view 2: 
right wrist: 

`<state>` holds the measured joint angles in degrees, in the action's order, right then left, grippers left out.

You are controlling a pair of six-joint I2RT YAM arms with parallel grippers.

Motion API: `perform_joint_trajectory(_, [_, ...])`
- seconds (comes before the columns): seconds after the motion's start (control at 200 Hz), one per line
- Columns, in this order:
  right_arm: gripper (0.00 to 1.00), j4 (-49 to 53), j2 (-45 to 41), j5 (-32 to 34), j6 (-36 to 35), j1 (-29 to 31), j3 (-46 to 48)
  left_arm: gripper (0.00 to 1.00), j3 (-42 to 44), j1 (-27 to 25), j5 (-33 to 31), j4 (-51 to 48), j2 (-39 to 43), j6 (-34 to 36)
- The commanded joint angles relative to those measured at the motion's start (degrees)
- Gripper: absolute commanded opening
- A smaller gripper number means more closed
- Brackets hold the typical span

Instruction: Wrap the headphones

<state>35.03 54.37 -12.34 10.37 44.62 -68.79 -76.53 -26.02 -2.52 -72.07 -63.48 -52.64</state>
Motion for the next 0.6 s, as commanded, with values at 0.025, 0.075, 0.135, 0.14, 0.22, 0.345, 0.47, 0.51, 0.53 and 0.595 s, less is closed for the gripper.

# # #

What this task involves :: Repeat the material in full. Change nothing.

Solution for this exercise ::
view 2: 
right wrist: 

`<state>` holds the measured joint angles in degrees, in the action's order, right then left, grippers left out.

You are controlling a pair of six-joint I2RT YAM arms with parallel grippers.

Motion API: `perform_joint_trajectory(_, [_, ...])`
- seconds (comes before the columns): seconds after the motion's start (control at 200 Hz), one per line
- Columns, in this order:
  right_arm: gripper (0.00 to 1.00), j4 (-49 to 53), j2 (-45 to 41), j5 (-32 to 34), j6 (-36 to 35), j1 (-29 to 31), j3 (-46 to 48)
  left_arm: gripper (0.00 to 1.00), j3 (-42 to 44), j1 (-27 to 25), j5 (-33 to 31), j4 (-51 to 48), j2 (-39 to 43), j6 (-34 to 36)
- The commanded joint angles relative to those measured at the motion's start (degrees)
- Gripper: absolute commanded opening
- A smaller gripper number means more closed
- Brackets hold the typical span

Instruction: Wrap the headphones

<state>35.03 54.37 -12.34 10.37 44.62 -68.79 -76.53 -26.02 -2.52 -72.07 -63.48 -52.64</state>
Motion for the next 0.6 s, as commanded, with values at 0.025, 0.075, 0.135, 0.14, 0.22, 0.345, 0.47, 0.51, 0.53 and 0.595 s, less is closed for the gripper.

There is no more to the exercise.